You can say that about most degrees, though. I know plenty of advertising degrees who are waiting tables. I know plenty of CS grads who are stocking shelves. I know mechanical engineers who deliver pizza. I know people with just high school diplomas who make six figures in the Midwest (a lot of money for a cheap area of the country).
No degree guarantees you a job, there's always work and ambition and a lot of luck and timing that factor into anyone's career success.
I'm not sure if it's to the same degree as law degrees, but there's definitely a strong element of credential value from top schools. The conventional wisdom for law degrees is that, if you can't get into a top school, most people shouldn't bother. That's probably at least somewhat true with MBAs as well.
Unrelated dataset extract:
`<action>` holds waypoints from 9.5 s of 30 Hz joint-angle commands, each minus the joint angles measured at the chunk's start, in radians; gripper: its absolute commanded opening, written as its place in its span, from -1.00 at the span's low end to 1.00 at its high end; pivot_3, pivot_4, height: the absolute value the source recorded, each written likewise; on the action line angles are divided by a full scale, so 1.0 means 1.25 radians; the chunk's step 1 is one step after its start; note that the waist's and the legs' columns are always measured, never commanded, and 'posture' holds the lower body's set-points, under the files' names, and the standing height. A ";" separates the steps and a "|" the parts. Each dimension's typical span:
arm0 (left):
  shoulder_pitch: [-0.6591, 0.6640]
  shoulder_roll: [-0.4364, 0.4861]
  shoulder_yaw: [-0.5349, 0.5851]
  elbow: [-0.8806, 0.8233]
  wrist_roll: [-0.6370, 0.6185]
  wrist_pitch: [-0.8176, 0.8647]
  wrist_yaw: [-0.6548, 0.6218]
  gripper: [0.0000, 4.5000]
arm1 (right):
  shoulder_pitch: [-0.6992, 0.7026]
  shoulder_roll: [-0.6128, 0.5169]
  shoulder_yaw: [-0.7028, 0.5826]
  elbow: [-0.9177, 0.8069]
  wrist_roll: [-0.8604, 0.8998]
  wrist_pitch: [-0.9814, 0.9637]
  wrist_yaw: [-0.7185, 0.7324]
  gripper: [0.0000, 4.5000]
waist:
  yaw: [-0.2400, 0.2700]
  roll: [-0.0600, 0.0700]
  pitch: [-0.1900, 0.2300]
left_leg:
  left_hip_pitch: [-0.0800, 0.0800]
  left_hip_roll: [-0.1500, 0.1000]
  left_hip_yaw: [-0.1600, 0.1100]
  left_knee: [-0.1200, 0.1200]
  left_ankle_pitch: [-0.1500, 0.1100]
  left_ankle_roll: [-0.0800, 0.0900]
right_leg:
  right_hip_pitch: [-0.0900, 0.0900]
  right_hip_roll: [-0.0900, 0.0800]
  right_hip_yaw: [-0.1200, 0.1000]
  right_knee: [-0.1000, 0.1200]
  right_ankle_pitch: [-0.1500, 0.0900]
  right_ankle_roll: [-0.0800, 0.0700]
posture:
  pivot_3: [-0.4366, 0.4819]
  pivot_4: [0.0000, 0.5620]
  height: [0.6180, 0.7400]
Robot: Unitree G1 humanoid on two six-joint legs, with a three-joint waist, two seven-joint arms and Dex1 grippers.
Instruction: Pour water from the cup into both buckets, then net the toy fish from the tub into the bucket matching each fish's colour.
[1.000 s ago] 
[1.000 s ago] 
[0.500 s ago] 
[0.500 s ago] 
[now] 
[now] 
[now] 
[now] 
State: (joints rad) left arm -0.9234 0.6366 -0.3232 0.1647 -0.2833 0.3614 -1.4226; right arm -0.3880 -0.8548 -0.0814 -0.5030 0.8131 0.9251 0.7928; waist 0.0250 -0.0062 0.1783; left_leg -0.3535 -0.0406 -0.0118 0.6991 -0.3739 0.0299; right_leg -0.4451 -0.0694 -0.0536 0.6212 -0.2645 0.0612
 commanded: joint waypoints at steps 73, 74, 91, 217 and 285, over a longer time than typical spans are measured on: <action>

Many people go to law school for reasons other than working in BigLaw wasting their lives away in an office. For example, a great number of lawyers (and budding law school students) work for (or want to work for) for smaller firms, or in-house at companies, or at non-profits, and go home in the evenings to their friends and families.
But yes, if you plan to go to law school solely because you want to make money, it's not worth it unless you go to a top school or graduate at the literal top of your class.
People making crazy 20+ million a year salaries boosts the average quite a bit. But, yea the median change in salary is much worse than the average change in salary.
10k/year is far more than the value of the median MBA. Especially, when you adjust the numbers for inflation and expected raises.